Friday, November 30, 2007

News sites want more control of search engines access

AP via Findlaw:

"The desire for greater control over how search engines index and display Web sites is driving an effort launched Thursday by leading news organizations and other publishers to revise a 13-year-old technology for restricting access.

Currently, Google Inc., Yahoo Inc. and other top search companies voluntarily respect a Web site's wishes as declared in a text file known as "robots.txt," which a search engine's indexing software, called a crawler, knows to look for on a site.

The formal rules allow a site to block indexing of individual Web pages, specific directories or the entire site, though some search engines have added their own commands.

The proposal, unveiled by a consortium of publishers at the global headquarters of The Associated Press, seeks to have those extra commands - and more - apply across the board. Sites, for instance, could try to limit how long search engines may retain copies in their indexes, or tell the crawler not to follow any of the links that appear within a Web page."

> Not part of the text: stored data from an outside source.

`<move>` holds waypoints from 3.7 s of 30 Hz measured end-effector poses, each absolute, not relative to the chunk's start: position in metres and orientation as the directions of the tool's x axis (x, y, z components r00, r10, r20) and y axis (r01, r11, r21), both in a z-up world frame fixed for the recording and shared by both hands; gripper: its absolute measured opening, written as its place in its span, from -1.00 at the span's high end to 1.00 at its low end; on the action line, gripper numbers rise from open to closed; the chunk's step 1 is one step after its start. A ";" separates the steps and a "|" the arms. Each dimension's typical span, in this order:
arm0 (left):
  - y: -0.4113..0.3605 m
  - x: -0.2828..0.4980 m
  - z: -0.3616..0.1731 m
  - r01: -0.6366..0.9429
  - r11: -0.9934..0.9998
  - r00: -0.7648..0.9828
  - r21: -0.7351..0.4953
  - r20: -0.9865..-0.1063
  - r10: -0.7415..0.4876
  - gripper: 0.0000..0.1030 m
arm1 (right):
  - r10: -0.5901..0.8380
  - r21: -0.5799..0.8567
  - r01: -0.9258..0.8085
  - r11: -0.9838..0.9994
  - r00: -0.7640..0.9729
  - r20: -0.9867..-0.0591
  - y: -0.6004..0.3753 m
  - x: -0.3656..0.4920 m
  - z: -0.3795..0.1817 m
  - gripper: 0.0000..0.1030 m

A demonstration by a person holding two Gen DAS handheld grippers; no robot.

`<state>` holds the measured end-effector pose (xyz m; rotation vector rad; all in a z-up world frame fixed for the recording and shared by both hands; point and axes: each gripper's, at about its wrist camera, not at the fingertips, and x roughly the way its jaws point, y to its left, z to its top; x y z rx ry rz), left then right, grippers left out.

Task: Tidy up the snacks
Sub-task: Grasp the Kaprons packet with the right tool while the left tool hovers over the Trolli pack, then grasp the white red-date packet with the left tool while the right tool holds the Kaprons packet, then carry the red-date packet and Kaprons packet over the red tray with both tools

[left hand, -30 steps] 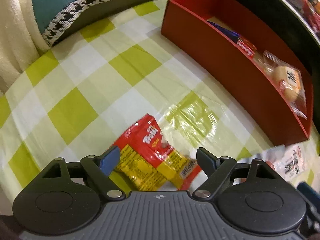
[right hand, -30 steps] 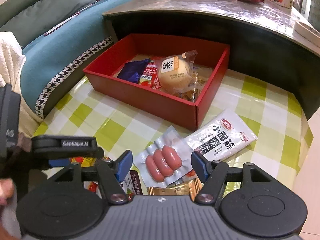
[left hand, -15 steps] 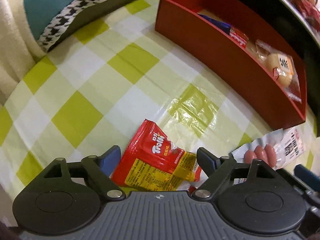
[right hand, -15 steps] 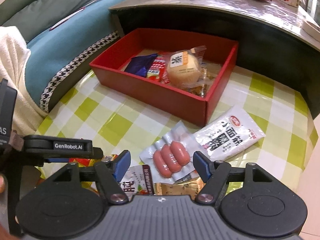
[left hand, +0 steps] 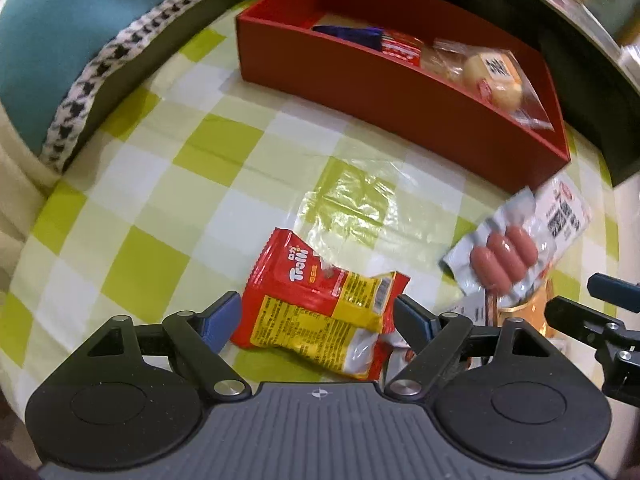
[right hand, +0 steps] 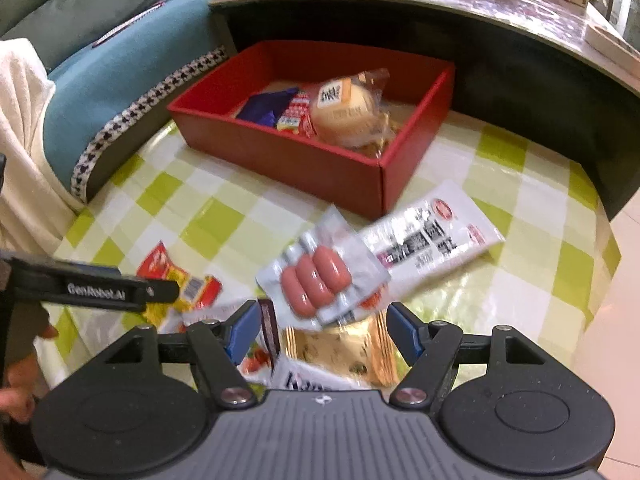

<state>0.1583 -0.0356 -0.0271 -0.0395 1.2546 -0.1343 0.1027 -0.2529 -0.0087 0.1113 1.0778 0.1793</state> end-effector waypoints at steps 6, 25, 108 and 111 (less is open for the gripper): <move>-0.032 0.154 -0.027 0.077 0.987 0.284 -0.143 -0.946 -0.159 -0.70 | 0.237 0.162 -0.217 0.963 0.382 -0.893 -0.246 0.089 -0.025 -0.40; -0.028 0.154 -0.028 0.112 0.975 0.247 -0.191 -0.945 -0.213 -0.70 | 0.167 -0.034 -0.689 0.724 0.223 -0.960 -0.184 0.069 -0.060 -0.46; -0.109 0.132 0.000 0.405 0.911 0.313 -0.083 -0.923 -0.223 -0.18 | 0.189 0.141 -0.132 0.981 0.512 -0.838 -0.260 0.069 -0.002 -0.18; -0.104 0.140 0.009 0.381 0.919 0.334 -0.096 -0.913 -0.234 -0.18 | 0.188 0.140 -0.129 0.982 0.538 -0.822 -0.258 0.082 0.007 -0.18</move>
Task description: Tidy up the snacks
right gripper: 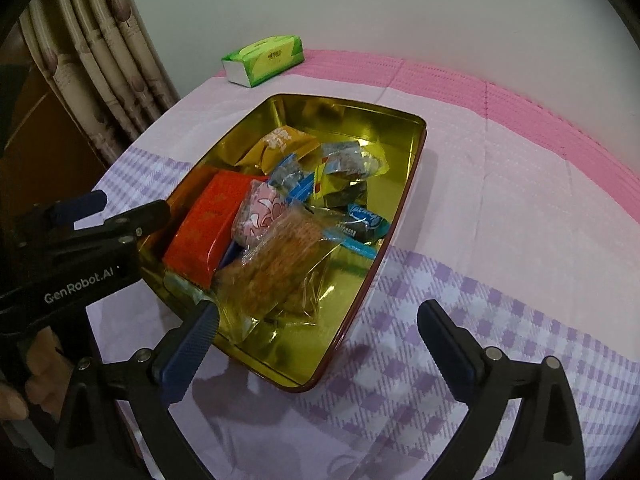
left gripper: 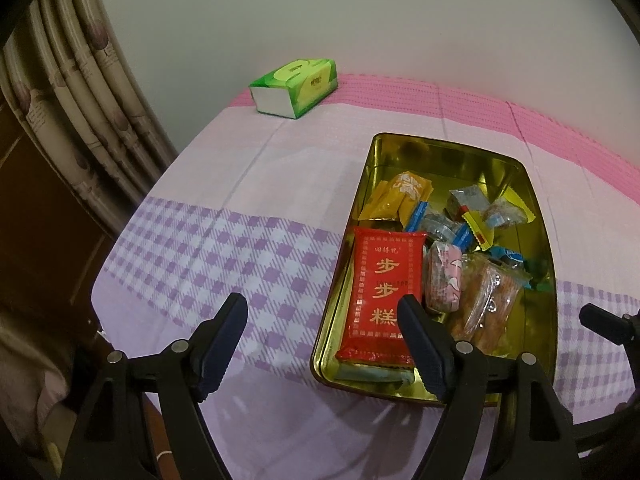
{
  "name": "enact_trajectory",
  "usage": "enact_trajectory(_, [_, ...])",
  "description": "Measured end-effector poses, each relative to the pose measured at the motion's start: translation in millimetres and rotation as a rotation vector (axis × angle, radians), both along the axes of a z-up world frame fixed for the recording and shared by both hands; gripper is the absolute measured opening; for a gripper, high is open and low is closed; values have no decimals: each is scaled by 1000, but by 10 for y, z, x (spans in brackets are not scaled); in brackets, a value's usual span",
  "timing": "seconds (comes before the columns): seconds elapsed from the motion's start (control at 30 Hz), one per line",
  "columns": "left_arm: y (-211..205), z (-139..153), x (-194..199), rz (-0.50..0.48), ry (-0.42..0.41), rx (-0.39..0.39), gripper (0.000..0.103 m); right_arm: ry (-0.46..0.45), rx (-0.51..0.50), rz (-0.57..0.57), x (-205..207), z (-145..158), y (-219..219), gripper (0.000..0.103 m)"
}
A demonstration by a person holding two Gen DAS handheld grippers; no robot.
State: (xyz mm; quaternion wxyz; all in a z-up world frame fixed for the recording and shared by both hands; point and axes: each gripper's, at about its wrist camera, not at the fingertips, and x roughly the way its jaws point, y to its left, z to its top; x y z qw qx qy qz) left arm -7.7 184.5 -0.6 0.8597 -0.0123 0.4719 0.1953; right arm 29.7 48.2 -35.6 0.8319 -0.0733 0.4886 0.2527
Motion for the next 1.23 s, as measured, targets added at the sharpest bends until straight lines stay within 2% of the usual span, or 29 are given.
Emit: enact_trajectory(1.23, [26, -26, 7, -14, 9, -13, 80, 28, -2, 14, 8, -73, 41, 99])
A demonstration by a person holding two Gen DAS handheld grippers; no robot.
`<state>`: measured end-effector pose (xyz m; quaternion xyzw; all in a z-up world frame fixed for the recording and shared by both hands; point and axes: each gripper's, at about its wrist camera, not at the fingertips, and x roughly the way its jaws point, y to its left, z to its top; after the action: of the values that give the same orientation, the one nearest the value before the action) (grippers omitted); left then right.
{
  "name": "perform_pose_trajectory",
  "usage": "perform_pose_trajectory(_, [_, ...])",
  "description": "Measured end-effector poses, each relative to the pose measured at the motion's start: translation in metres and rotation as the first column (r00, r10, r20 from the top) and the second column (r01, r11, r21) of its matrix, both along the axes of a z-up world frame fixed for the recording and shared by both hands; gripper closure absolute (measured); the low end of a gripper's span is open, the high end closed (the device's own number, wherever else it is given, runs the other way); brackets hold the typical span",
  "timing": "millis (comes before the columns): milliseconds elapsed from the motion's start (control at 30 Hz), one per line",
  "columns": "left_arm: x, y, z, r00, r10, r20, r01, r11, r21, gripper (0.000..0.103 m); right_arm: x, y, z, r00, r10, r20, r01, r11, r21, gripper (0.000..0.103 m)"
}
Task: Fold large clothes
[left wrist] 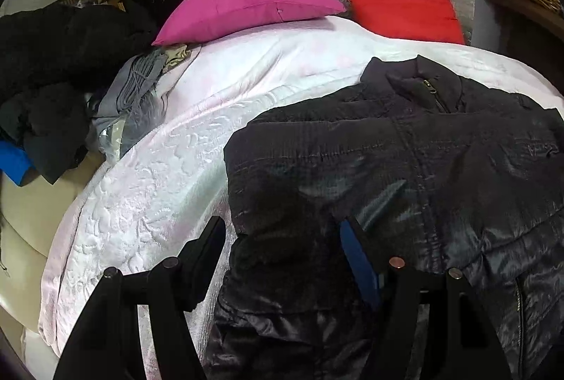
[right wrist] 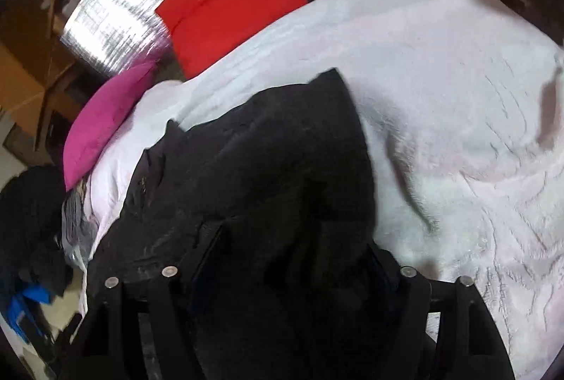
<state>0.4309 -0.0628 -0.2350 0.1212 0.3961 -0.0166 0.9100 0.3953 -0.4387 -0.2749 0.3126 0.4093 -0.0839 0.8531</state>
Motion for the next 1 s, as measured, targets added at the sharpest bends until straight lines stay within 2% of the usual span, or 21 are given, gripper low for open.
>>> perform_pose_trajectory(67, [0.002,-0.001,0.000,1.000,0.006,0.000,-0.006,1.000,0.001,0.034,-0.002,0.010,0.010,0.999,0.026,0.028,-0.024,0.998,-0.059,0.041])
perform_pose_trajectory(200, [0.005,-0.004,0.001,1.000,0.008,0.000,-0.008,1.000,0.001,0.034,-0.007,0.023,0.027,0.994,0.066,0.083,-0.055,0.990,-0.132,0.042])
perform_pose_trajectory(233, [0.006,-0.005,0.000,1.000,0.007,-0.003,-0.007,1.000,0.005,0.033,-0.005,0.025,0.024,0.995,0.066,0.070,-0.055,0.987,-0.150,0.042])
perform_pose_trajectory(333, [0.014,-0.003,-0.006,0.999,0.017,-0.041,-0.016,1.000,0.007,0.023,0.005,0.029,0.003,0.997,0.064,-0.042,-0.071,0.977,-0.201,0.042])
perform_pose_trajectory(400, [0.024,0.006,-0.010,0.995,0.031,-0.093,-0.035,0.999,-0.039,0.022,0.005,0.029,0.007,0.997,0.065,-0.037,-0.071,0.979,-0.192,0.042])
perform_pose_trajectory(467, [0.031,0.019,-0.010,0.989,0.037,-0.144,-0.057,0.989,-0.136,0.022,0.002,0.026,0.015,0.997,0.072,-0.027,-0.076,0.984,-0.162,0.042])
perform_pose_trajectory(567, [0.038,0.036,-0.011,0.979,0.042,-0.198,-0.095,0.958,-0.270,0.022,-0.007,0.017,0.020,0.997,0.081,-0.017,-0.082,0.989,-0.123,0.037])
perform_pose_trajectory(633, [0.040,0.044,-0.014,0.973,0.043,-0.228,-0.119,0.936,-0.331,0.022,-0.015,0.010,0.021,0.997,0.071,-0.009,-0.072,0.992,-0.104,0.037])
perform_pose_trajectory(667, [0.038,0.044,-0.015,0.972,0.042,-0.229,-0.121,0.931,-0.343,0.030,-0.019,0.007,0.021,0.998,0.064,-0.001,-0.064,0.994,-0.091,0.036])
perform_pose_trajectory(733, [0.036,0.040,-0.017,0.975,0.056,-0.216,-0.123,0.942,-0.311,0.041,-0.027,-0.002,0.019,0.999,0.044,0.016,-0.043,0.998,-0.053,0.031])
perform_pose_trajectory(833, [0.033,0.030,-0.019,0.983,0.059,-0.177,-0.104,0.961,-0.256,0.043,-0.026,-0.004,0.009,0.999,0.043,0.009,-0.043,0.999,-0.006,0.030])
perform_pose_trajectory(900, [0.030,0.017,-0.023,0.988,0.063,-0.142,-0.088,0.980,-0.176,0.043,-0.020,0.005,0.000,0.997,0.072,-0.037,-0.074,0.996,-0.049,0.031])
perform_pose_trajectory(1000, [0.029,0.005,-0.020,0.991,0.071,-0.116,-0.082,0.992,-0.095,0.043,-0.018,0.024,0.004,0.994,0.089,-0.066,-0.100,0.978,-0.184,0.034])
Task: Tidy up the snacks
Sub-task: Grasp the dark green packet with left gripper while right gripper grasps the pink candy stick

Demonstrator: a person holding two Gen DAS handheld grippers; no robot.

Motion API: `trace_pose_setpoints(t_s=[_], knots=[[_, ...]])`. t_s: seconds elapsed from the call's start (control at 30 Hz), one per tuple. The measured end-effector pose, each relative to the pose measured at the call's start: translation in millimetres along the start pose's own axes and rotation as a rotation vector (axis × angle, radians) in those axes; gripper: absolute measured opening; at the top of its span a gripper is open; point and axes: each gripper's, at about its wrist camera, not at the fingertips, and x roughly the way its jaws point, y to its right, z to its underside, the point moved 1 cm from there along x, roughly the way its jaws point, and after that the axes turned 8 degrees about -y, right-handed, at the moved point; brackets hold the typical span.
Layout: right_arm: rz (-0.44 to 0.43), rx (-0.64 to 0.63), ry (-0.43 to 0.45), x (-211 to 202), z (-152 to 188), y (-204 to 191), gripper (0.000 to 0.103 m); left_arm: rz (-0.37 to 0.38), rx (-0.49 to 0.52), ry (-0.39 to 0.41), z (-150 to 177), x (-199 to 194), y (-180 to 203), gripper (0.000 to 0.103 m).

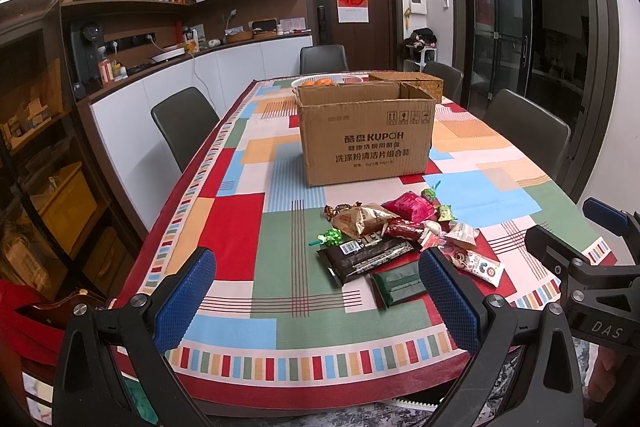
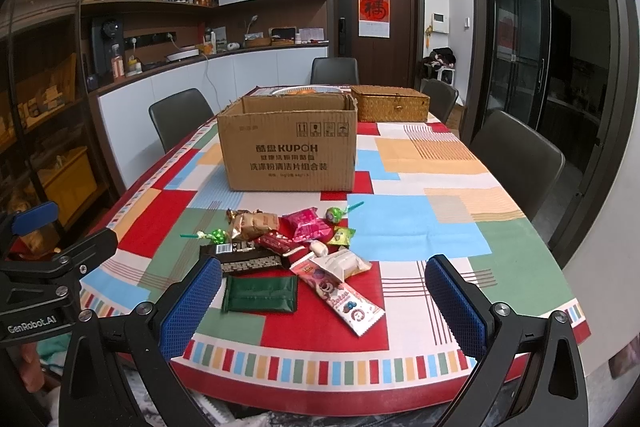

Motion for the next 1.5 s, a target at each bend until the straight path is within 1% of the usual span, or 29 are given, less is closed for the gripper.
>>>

The proposed controls are known as Automated Content Access Protocol (ACAP). Google, Yahoo et al are never going to go along with this and sure enough -

"Google spokeswoman Jessica Powell said the company supports all efforts to bring Web sites and search engines together but needed to evaluate ACAP to ensure it can meet the needs of millions of Web sites - not just those of a single community." As Nicholas Carr and David Weinberger and others have said, the more 'free' content there is, the happier Google will be.